No job description ever managed to contain that breadth.
Working as a freelancer — and later through selective platforms like Toptal and Kolabtree — allowed me to rely on what I value most: my ability to think, to model, to create understanding.
It was an act of freedom, but also of courage: to be paid for competence rather than for a title, and to stay close to the craft rather than drifting into managerial abstraction.
The other pillar of my professional life has always been teaching.
For me, teaching is not a parallel activity but a way to remain authentic:
to maintain clarity of thought,
to keep skills alive,
to explain things to others so that they become clearer to myself.
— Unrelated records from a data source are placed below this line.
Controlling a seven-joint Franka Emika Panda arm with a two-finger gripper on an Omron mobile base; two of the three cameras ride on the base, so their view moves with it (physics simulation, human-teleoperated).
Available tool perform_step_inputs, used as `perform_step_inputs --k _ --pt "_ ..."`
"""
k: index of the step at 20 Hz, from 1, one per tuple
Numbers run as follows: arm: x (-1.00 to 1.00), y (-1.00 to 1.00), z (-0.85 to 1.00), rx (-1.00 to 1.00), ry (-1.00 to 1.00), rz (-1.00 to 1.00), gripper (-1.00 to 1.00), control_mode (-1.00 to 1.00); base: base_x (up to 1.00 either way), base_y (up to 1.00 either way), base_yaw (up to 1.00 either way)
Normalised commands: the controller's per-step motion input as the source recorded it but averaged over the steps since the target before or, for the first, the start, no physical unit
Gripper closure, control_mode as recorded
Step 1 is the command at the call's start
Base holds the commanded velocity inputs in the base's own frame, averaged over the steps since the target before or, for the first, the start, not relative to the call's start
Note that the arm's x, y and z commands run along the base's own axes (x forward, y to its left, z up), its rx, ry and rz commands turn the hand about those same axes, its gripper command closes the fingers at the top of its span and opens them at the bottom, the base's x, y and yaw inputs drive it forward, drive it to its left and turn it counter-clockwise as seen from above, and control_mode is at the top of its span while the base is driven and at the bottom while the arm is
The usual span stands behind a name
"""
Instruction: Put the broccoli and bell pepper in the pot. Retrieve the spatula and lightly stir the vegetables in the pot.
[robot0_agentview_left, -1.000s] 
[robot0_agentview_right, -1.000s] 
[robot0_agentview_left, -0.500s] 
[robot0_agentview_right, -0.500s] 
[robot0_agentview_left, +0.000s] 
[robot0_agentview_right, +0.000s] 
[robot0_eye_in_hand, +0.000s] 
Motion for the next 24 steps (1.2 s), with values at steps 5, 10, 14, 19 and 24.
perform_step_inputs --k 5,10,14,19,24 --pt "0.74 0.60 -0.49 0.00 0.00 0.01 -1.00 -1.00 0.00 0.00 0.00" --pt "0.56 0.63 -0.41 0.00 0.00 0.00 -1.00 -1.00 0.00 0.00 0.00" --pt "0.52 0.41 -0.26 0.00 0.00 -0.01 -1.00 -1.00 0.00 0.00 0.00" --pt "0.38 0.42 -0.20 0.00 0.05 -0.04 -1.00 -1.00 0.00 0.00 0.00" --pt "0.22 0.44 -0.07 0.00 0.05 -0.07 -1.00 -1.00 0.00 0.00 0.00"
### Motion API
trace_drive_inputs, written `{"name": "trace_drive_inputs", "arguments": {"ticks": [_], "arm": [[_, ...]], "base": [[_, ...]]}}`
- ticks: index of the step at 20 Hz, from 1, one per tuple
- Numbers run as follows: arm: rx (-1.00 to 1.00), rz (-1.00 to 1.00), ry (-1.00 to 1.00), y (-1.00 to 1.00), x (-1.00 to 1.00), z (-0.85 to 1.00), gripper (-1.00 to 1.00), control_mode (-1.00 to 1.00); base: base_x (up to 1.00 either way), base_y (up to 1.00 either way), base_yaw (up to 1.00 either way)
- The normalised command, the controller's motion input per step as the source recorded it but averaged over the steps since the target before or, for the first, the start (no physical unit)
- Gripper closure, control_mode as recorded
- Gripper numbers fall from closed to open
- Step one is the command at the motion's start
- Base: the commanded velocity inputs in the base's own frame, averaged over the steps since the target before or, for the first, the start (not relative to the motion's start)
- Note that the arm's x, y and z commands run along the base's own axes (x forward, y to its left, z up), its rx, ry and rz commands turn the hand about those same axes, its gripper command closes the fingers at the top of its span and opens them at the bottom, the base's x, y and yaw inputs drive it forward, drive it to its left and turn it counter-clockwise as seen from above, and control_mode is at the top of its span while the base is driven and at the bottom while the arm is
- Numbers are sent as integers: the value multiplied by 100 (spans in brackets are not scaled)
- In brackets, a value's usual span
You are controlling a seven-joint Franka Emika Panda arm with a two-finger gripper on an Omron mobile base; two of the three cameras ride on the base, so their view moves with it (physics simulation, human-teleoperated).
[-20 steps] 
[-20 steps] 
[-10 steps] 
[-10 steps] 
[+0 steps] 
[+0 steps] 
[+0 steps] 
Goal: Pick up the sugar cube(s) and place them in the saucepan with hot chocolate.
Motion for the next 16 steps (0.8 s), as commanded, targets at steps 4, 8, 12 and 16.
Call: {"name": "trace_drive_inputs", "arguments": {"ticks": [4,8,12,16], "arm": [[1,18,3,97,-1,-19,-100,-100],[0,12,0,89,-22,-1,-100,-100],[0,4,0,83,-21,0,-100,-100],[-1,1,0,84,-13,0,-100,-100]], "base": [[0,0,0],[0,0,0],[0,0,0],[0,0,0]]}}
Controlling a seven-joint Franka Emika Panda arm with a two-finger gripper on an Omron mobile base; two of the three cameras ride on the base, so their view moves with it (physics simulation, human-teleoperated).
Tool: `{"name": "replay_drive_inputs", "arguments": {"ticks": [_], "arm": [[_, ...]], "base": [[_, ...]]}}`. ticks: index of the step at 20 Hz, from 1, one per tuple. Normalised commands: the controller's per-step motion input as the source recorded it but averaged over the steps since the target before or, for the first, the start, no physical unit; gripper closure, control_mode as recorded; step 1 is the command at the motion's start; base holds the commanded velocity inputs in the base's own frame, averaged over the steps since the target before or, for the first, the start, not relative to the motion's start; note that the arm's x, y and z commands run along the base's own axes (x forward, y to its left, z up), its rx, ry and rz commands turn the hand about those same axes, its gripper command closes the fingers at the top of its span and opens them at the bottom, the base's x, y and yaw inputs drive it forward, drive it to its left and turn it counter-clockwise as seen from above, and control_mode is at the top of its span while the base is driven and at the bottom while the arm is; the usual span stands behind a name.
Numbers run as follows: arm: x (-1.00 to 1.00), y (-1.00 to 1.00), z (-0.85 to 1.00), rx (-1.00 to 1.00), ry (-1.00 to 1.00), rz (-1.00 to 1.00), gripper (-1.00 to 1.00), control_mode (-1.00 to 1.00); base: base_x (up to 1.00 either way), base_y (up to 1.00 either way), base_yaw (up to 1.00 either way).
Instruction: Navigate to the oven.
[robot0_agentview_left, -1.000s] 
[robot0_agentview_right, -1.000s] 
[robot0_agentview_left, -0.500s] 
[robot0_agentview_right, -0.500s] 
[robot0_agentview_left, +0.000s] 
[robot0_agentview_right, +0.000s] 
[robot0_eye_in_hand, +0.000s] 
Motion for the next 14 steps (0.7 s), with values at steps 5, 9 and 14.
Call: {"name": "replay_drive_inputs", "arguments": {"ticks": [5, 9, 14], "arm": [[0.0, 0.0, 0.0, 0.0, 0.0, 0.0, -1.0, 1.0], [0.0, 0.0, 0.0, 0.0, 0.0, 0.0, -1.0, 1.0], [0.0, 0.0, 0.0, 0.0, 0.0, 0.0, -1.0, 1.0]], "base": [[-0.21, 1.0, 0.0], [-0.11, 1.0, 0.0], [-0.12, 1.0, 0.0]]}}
It is, in many ways, the discipline that keeps me intellectually honest.
Today, alongside my independent work, I co-founded an innovative project that blends advanced statistical methods, artificial intelligence and cognitive-behavioural modelling.
It reflects again the same movement toward interdisciplinarity: engineering structure, actuarial reasoning, psychological insight — all woven into a single line of inquiry.
Much of what I write — on the meaning of work, on the erosion and defence of competence, on authenticity in technical fields — comes from this lived experience.
I believe that work should deepen us rather than flatten us, and that expertise and humanity should reinforce each other rather than stand apart.
My path has never been linear, but it has always been coherent.
Across engineering, statistics, research, writing and teaching, I’ve tried to cultivate a single principle:
to work in a way that keeps me competent, curious and human — all at once.